Отвёз её домой, по пути перекинувшись дежурными фразами вроде – «как прошёл день», «что интересного». Высказывать свои претензии или же вовсе показывать своё задетое самолюбие, подобно истеричной особе, я не стал. Пусть разбирается со своими тараканами сама — я умываю руки.

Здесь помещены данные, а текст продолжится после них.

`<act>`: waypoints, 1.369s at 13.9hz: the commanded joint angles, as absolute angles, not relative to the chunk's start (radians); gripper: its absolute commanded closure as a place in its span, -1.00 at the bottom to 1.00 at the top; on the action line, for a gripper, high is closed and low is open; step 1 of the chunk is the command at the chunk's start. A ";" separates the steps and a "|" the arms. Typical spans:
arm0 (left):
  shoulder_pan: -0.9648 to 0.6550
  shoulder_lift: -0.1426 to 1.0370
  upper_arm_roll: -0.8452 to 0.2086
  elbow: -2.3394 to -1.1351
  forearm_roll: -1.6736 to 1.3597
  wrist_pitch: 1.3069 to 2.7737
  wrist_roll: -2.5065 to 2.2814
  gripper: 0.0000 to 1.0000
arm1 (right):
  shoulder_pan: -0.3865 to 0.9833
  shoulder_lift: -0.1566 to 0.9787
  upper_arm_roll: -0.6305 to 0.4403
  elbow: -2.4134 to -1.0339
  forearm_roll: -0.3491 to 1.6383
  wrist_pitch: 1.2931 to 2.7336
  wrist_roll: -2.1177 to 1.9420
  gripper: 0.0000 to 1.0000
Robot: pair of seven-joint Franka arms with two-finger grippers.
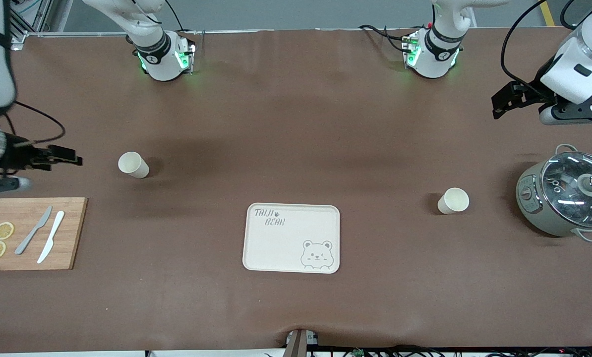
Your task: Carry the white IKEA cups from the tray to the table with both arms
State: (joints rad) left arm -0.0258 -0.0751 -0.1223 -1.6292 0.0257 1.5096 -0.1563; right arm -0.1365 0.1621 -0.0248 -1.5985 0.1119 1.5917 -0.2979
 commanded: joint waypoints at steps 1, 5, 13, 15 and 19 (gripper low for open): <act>-0.014 -0.087 -0.107 -1.629 0.008 1.497 -0.106 -1.00 | -0.138 0.219 -0.021 -1.419 0.083 1.514 -0.318 -1.00; 0.009 -0.089 -0.109 -1.629 0.008 1.488 -0.092 -1.00 | -0.092 0.071 -0.017 -1.419 0.090 1.375 -0.152 -1.00; 0.008 -0.080 -0.112 -1.618 0.008 1.488 -0.091 -1.00 | -0.035 -0.029 -0.008 -1.476 0.086 1.341 -0.098 -1.00; 0.006 -0.071 -0.113 -1.605 0.008 1.488 -0.094 -1.00 | -0.034 -0.028 -0.008 -1.476 0.087 1.344 -0.098 -1.00; 0.006 -0.051 -0.114 -1.552 0.006 1.480 -0.100 -1.00 | -0.034 -0.028 -0.008 -1.477 0.089 1.335 -0.098 -1.00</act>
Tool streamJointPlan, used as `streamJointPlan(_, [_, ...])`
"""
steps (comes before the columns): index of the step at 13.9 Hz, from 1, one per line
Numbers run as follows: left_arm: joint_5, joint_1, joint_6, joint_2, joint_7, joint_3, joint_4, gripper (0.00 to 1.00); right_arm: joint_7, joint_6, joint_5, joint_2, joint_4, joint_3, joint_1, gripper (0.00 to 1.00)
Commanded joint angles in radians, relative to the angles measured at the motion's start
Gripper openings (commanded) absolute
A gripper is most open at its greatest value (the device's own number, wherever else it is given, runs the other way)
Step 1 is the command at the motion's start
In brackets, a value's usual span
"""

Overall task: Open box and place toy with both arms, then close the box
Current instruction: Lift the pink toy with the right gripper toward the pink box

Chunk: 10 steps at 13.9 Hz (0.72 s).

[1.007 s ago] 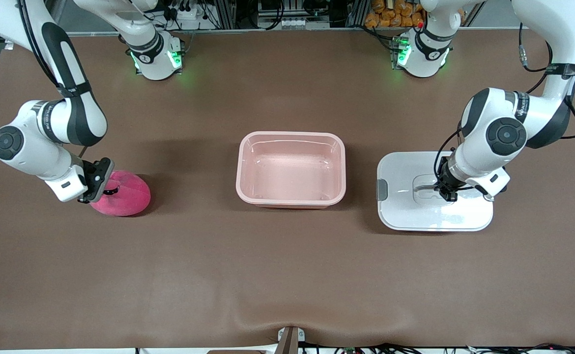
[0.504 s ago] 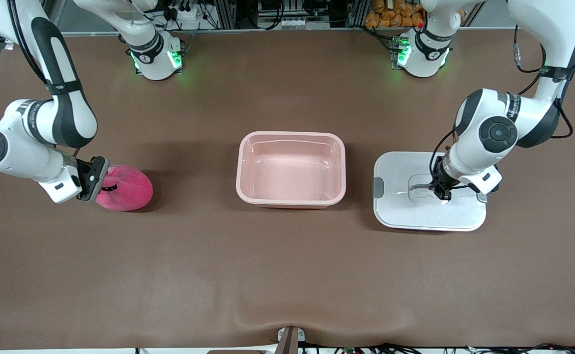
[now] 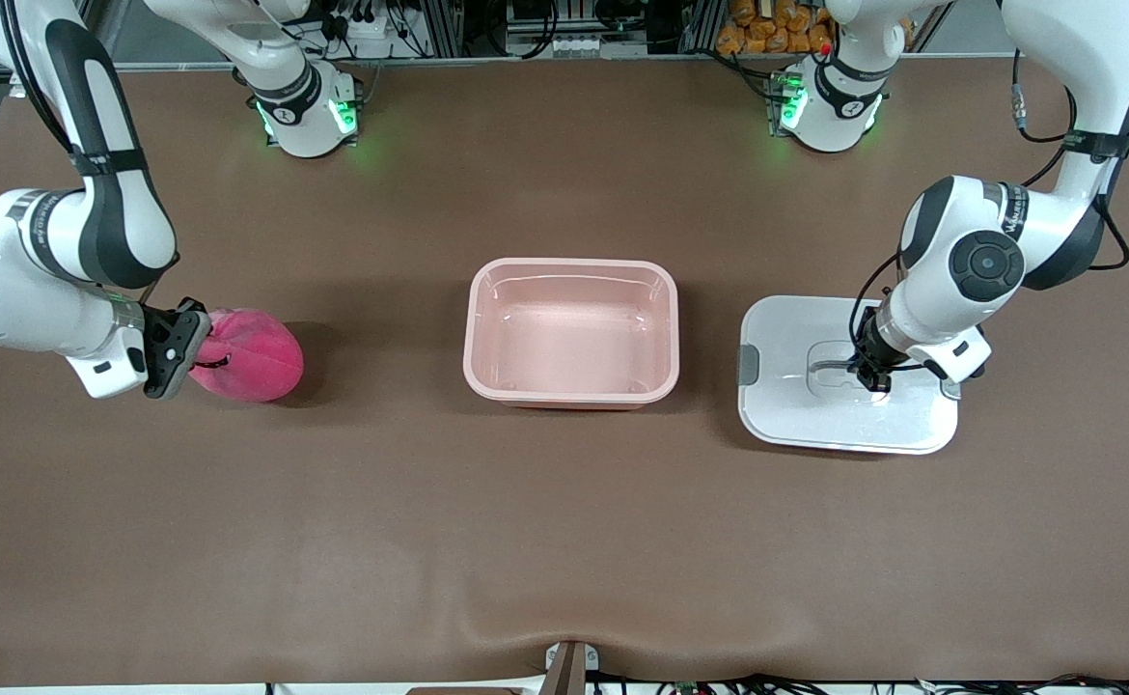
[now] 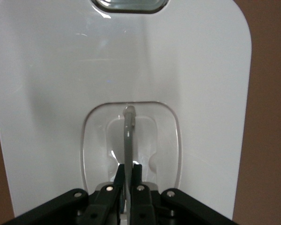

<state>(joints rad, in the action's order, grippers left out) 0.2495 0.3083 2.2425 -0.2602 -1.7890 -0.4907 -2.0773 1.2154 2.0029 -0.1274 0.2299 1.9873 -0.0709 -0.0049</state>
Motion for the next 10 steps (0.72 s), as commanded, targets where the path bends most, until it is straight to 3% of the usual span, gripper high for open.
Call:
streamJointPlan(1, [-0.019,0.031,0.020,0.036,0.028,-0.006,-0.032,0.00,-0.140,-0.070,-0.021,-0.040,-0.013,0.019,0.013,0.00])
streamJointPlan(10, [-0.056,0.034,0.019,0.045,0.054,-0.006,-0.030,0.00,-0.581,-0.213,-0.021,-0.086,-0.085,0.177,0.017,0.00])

Следующий день я провёл в заточении в студии вместе с парнями, работая над альбомом. А в среду и вовсе отказался пойти на лекцию, сказав, что слишком погряз в работе, и Эли наивно купилась на ещё одну ложь. Её донельзя добродушное «продуктивного дня», взбесило так, будто это была язвительная издёвка, хоть знаю, что ошибаюсь, что пожелание было чистым и искренним. Однако после этих слов поработать не получилось. В голове болезненной занозой сидело её имя. И я засел с книжкой в гостиной в поисках вдохновения. Вдохновение вырвалось из меня ироничным выдохновением, и я вовсе заснул. Вечером всё же направившись обратно в студию, откуда приглушённо доносились звуки гитар — должно быть, репетировала какая-то группа. Вот они-то меня и займут. К полуночи Тони и ребятня разошлись по домам, и я остался один. Наедине со своими мыслями и вечной любовью — музыкой. А в четыре утра пискнул телефон, известив о получении «нового смс»: «Если не спишь, выгляни в окно». Эли.
48
Через два крохотных окна-иллюминатора, расположенных у потолка над главным пультом в комнате звукозаписи и выходящих на неосвещённый задний двор, ничего не было видно. Кромешная темнота. «С чего вдруг там вообще чему-то быть?» — украдкой проскользнула мысль. Да и что это за странная просьба в столь поздний час? Или ранний? Раненый… Час был ранен собственными же стрелами минут. Подстрелен, пристрелен.